Gold is down 30 per cent from its record high of $1920.30/ounce in September 2011. With the milestone for a bear market at 20 per cent, is gold into a bear phase?
Investors certainly seem to think so. SPDR Gold Trust, the world’s largest gold backed exchange traded fund (ETF), has reduced its gold holdings by 196 tonnes since the beginning of this year, as investors redeemed units.
Indian ETFs are in a similar situation, suffering net outflows of Rs 14 crore in the last three months. This is against a net inflow of Rs 1,131 crore in the previous quarter (October-December of 2012).
COMMODITY FACTOR
The rapidly waning investor interest in gold is not just a reflection of fear about central bank sales or other factors that drive gold prices.
They are a result of what’s happening in other asset classes as well. For one, there is improving economic growth in the US, which has sparked a global stock market rally. The MSCI World index is up 8 per cent so far this year. The US bellwether, Dow Jones Industrial Average, has rallied 12 per cent. Also, the yellow metal seems to have lost its gilt-edged status, and is perversely behaving just like other commodities.
In 2011, the correlation of gold (in US dollar terms) with the Reuters CRB Commodity index was negative 0.48, indicating that gold prices actually rose when commodities fell.

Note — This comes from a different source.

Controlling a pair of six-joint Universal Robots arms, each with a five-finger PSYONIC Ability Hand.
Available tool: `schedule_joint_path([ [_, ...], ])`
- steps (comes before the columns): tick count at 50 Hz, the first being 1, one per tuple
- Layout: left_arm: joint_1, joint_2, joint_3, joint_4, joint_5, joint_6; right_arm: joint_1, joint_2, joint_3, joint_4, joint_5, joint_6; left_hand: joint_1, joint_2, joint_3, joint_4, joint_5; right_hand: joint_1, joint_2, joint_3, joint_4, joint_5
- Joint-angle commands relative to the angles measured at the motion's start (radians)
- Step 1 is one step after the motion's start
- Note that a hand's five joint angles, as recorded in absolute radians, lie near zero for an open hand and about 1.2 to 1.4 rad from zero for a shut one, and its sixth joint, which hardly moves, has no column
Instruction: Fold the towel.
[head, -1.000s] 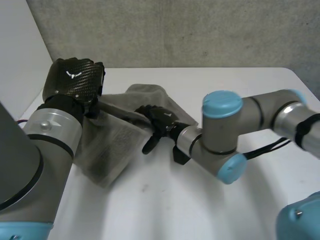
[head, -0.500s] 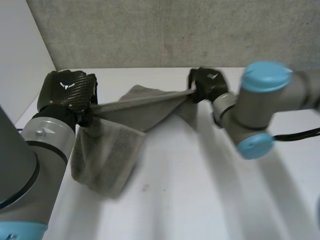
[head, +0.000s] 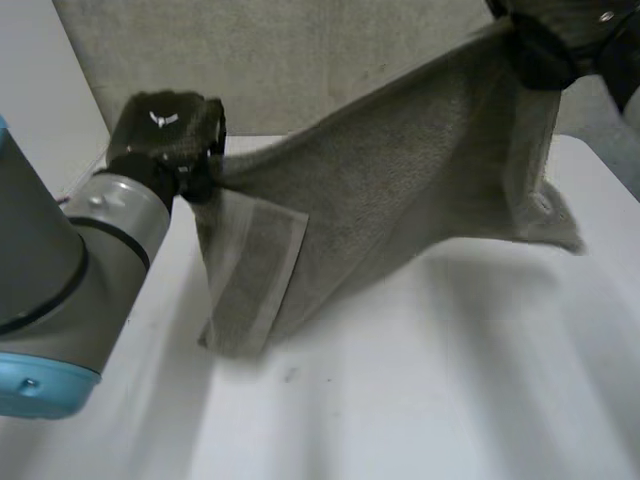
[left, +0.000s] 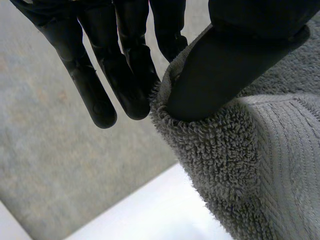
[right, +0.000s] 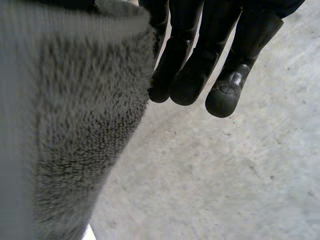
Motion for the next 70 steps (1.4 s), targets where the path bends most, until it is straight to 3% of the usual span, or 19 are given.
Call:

By 2012, this turned into a positive correlation of 0.5. By now, the correlation is even stronger at 0.8.
With gold beginning to move in step with other commodity investments, its safe haven status seems to be in doubt. It is possible that investors are shifting form the yellow metal to the greenback. The US Dollar index is up three per cent for the year.
FICKLE LOT
Trends from the past also show that investors are the most fickle lot when it comes to buying gold.
Quarterly demand statistics over the last five years show that, on four out of five occasions when gold prices declined by 10 per cent, there was a significant drop in demand for gold-ETFs and gold bars.
Take the year 2008. Between March and May that year, gold price corrected 17 per cent to a low of $852/troy ounce.
Gold ETFs such as the SPDR Gold Trust saw their own gold holdings drop quickly, reflecting investor pullouts, as gold prices tanked.
In the April-June quarter of that year, retail investment in gold bars, coins dropped by nine per cent.
Indian investors proved even more skittish. Investments in coins and bars dropped 40 per cent during this period.